Attempts to start a dialogue about eating disorders have backfired before. In her 2013 memoir How to Disappear Completely, New York writer Kelsey Osgood argues that the explosion of discourse about anorexia over the past three decades has led to the emergence of a new type of anorexic: one who doesn’t fall into the disease unwittingly, but who actively seeks it out. It is not just the thinness associated with anorexia that is romanticized, she argues, but its psychology; the way that sadness and starvation are entwined with being “exceptional.”
I never took pride in having bulimia. But like the women in Osgood’s book, I did have a tendency to romanticize my own sadness, viewing myself as a martyr of a culture that demanded women be thin, but proclaimed disgust at the lengths some of us went to in order to meet that ideal.
Funnily enough, speaking to Barnett for the first time last year caused me to think about that period of my life differently. After our interview, I sat on the transcript for nearly four months before I allowed her to upload it to FABIK. This time, it wasn’t the bulimia I was ashamed of, but the person I had been when I’d had it. Reading about that period of my life on my laptop screen, I saw someone who had been insecure, whiny, and peculiarly self-righteous. I was still angry at the culture that had taught me that thinness was next to godliness, but I was also angry at myself: not for internalizing to those messages, but for portraying myself as a victim when I was partly responsible for my own suffering.

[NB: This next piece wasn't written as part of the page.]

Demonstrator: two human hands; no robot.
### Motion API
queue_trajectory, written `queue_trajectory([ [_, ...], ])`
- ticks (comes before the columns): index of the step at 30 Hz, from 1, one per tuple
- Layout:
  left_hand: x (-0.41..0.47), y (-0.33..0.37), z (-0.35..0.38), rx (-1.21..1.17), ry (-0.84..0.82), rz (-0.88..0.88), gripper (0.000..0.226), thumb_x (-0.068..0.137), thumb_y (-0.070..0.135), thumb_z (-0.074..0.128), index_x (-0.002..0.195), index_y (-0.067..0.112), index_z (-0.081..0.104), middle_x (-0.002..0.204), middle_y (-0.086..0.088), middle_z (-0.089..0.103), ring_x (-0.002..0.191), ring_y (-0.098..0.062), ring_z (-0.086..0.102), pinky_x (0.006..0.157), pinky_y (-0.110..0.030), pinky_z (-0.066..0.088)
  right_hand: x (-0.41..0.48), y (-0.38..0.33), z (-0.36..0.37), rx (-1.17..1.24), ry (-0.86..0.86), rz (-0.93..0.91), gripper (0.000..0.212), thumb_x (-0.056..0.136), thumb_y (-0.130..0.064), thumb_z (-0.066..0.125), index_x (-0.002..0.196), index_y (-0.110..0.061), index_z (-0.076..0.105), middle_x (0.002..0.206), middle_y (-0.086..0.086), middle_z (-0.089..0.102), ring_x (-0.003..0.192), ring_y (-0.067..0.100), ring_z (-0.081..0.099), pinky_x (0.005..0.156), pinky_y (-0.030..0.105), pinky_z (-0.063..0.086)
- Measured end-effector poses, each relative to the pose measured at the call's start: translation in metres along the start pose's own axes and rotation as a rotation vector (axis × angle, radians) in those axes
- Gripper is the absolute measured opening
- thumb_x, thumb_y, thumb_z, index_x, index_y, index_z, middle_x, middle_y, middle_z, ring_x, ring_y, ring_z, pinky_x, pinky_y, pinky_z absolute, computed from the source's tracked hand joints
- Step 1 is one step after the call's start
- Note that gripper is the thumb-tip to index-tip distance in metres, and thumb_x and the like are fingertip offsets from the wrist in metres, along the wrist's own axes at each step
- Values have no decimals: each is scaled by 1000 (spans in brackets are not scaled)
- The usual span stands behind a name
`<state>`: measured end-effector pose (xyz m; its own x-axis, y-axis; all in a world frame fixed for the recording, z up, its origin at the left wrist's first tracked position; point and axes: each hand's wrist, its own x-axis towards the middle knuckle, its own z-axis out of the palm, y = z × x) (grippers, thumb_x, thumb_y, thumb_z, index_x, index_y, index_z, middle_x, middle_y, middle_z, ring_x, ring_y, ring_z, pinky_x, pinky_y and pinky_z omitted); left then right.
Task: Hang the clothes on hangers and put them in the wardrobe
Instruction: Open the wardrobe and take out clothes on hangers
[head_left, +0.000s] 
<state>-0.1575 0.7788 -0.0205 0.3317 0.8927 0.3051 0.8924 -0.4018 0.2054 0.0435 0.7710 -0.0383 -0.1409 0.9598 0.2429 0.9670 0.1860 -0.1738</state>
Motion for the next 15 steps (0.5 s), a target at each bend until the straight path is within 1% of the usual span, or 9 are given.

But this narrative, too, seems too neat. Eating disorders aren’t usually one thing or the other: sympathetic or self-indulgent, socially mediated or singular. They are all of those things at the same time. And in some ways, the stigmatizing and romanticizing of eating disorders are two sides of the same coin. Both stop the people who suffer from them from seeking treatment, and set them up as misunderstood mavericks who are fighting against an uncompassionate world. Truly destigmatizing bulimia means moving beyond these worn-out stories, and looking the disease straight in the eye — ugliness and all.